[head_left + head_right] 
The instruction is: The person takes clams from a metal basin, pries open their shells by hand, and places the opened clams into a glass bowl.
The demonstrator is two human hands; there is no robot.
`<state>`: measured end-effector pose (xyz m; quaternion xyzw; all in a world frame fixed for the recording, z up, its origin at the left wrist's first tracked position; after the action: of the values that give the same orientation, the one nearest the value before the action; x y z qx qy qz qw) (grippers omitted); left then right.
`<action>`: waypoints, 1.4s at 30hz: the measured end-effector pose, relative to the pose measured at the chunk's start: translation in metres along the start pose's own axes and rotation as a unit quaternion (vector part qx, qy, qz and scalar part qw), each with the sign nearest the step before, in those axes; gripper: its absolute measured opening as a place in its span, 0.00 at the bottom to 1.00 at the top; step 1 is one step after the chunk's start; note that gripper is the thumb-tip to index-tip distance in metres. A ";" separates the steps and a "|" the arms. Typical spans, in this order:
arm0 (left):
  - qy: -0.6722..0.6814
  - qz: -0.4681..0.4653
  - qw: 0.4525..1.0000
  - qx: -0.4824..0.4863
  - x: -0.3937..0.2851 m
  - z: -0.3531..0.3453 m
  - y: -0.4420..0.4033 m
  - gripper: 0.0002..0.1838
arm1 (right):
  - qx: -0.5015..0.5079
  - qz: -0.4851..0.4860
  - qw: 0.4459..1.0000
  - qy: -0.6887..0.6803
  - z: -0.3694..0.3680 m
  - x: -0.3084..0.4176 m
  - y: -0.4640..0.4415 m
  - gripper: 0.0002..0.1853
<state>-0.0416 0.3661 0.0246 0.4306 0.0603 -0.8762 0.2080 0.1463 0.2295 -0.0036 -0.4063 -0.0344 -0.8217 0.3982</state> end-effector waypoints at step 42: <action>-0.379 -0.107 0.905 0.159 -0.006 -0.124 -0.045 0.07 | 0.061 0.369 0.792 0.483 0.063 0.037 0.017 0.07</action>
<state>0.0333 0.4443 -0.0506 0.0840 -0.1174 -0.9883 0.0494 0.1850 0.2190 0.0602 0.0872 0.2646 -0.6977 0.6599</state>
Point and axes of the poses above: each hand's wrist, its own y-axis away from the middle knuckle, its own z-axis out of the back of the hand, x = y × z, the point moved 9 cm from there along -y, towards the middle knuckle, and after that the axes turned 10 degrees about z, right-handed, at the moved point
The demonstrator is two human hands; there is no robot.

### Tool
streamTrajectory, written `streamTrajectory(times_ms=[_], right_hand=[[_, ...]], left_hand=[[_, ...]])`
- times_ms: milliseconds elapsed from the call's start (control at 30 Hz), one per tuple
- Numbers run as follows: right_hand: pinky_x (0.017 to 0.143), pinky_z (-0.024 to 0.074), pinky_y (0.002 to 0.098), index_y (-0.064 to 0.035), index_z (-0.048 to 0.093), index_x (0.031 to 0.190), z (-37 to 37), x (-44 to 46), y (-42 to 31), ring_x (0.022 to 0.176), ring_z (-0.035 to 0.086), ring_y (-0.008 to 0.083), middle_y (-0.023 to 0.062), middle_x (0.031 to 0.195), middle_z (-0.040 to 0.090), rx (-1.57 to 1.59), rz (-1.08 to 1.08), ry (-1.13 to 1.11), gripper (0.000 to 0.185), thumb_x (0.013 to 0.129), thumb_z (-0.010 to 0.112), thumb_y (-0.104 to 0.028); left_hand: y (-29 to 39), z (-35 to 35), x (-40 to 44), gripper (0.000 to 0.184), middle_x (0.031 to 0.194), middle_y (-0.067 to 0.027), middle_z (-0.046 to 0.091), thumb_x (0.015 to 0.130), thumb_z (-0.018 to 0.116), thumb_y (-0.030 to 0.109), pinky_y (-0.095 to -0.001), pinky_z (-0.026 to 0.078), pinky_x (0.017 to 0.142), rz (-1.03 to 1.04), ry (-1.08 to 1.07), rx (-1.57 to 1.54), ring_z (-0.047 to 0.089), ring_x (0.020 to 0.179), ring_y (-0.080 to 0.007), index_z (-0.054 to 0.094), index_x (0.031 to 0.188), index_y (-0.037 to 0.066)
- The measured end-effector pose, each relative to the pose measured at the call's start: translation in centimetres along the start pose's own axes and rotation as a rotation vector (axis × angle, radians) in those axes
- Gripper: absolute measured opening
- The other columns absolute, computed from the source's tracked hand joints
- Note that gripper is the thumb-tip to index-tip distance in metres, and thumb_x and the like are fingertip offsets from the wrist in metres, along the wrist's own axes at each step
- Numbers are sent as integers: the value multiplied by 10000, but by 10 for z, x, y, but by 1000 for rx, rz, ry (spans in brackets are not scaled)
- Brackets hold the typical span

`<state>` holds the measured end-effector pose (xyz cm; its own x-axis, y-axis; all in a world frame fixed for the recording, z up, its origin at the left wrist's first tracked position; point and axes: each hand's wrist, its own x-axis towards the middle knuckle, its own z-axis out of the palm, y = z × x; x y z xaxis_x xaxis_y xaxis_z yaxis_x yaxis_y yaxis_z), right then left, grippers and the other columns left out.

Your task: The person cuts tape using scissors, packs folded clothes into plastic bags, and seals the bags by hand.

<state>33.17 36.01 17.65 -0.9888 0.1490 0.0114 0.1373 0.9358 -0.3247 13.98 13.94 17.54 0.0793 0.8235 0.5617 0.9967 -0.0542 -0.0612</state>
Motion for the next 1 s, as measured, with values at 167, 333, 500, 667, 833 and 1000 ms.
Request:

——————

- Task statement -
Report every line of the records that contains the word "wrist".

- Exercise result -
`<state>`: measured end-effector pose (xyz m; quaternion xyzw; all in a world frame fixed for the recording, z up, its origin at the left wrist's first tracked position; after the action: of the values that give the same orientation, the one nearest the value before the action; x y z qx qy qz qw) (grippers omitted); left then right.
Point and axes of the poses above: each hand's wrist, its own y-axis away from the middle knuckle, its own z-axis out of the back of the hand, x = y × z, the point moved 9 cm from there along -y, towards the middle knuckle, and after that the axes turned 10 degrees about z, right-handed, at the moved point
- Note that gripper is the thumb-tip to index-tip distance in metres, and thumb_x and the like are fingertip offsets from the wrist in metres, along the wrist's own axes at each step
`<state>` holds the measured end-effector pose (xyz cm; its own x-axis, y-axis; all in a world frame fixed for the recording, z up, its origin at the left wrist's first tracked position; point and axes: each hand's wrist, its own x-axis towards the middle knuckle, its own z-axis out of the palm, y = z × x; x y z xaxis_x xaxis_y xaxis_z yaxis_x yaxis_y yaxis_z), right then left, grippers and the other columns left out.

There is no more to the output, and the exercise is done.